It must be said that there seemed to be relatively few changes announced earlier today. I had expected more extensive measures to generate further tax revenues because of the reversal of tax credits.
A brief summary follows. But I have a hunch that the 2016 Finance Act may be a little more substantial. As ever, the real work will begin when the Bill is published.
1. The government plans to levy an additional 3% SDLT on the acquisition of Buy-To-Let residential properties and second homes, from April 2016. Given that this seems to be in response to dire warnings from the Bank of England that the increase in uptake of BTL is one of the main risks to the UK economy, the delay in implementation looks unlikely to discourage participation in the short term. Again, companies seem not to be caught.
The corresponding SDLT filing/payment window will also be shortened from 30 days to 14 days, in c2017/18.
2. A similar change is planned for Capital Gains Tax, so that CGT on residential properties will be payable within 30 days of a sale’s completion.
3. Capital Allowances – disposal values will now be fixed where one of the main purposes of a transaction is to obtain a tax advantage through a reduced Balancing Charge or increased Balancing Allowance. The legislation will have effect from 25 November.
4. Tax-Free Childcare – the new regime, whose introduction has been delayed until 2017, will now be more restricted in terms of availability:
- The upper income limit beyond which parties will be ineligible will fall from £150,000 to £100,000, and
- Parents will basically have to work 16 hours a week, instead of just 8.
This may mean that even more parents will want to remain in the current scheme – assuming that the choice will in the end be retained.
5. Small Business Rate Relief will be extended for another year.
6. Enterprise Zones are to be made more widely available. Whether or not they will be at all attractive to taxpayers may depend at least in part on how much faith those taxpayers have that HMRC will not try to reverse investors’ tax relief claims several years down the line, as per Film Partnerships, BPRA investments, etc.
7. It looks like the Renewable Heat Incentive is set to 'go the way of' solar pv panels, saving the chancellor £700million. And yet he claimed in his speech that support for low-carbon electricity and renewable will more than double.Go figure
8. There will be a new Apprenticeship Levy for larger businesses that each have payroll costs in excess of £3 million.
9. There will be new penalties for the General Anti-Abuse Rule, and measures to prevent avoidance in relation to:
- Disguised Remuneration
- Stamp Duty Land Tax, and
- Corporate Intangibles
10. The company car benefit 3% diesel supplement will now be retained until 2020/21 - it was originally supposed to be abolished from next year.
11. As part of moving tax to a digital framework, HMRC is also calling for evidence in relation to the use of cash in facilitating evasion / the hidden economy. Readers may remember that the notion that cash payments were “immoral” was floated around 3 years ago - and robustly rejected. And most advisers will be aware that HMRC really, really dislikes cash. Unfortunately, many people prefer it.

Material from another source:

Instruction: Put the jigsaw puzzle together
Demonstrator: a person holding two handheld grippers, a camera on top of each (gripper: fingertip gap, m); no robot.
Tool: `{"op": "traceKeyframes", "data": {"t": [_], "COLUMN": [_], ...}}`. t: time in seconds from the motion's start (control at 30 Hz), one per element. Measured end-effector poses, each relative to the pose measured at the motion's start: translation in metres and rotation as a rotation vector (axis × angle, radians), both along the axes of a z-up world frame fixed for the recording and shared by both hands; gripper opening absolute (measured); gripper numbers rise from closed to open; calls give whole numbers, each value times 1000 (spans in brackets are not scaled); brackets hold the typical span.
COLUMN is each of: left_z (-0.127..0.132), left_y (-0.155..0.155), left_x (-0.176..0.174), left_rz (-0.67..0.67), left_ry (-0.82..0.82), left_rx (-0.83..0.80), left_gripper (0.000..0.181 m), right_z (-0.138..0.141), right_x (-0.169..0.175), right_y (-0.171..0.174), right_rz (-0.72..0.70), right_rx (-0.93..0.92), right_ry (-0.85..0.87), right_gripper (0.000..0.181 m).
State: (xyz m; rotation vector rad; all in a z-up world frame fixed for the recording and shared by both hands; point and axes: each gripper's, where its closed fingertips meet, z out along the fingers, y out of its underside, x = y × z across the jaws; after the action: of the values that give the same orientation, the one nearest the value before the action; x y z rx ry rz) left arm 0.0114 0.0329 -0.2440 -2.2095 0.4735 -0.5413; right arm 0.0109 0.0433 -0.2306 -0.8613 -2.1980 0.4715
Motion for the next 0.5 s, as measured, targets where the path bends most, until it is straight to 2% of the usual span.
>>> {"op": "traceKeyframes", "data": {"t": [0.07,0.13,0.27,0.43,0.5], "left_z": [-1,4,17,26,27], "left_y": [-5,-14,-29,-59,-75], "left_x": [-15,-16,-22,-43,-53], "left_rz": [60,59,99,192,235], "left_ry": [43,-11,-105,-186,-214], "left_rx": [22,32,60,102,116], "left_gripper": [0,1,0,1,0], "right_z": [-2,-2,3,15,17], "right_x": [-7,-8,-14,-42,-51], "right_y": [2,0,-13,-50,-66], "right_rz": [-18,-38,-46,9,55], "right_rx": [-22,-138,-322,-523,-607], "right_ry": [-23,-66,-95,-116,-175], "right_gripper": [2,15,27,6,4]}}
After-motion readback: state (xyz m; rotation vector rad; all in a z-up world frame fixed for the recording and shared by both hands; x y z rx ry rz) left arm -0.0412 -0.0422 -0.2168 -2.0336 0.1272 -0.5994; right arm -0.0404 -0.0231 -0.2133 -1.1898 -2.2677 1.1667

The request is couched in terms of observing that cash payments are naturally on the wane, so we might as well get rid of them entirely. One might simply ask why HMRC remains so hung up about cash payments if they are on the decline. It may also be worth pointing out that the UK is, according to a report by the OECD, supposed to be aware that electronic sales suppression is a “massive” threat to global tax revenues. Perhaps we should stick with cash?
Quite apart from general annoyance at HMRC’s approach, is that electronic transactions are expensive and the cost for even quite modest businesses can run to several thousands of pounds – say 10% of net profits. Each person in the UK has effectively paid a small fortune to bail out the banks, and the idea that it may become mandatory to pay them through the nose just to move one’s own money around, just to keep HMRC happy... does not sit well at all. About as well as the meaningless reassurance that HMRC does not “intend” to reverse-engineer the data it hoovers up from electronic payment providers to evaluate the profiles of those business' customers. If HMRC really didn’t want to apply such powers in that way, then they could simply legislate to prevent it.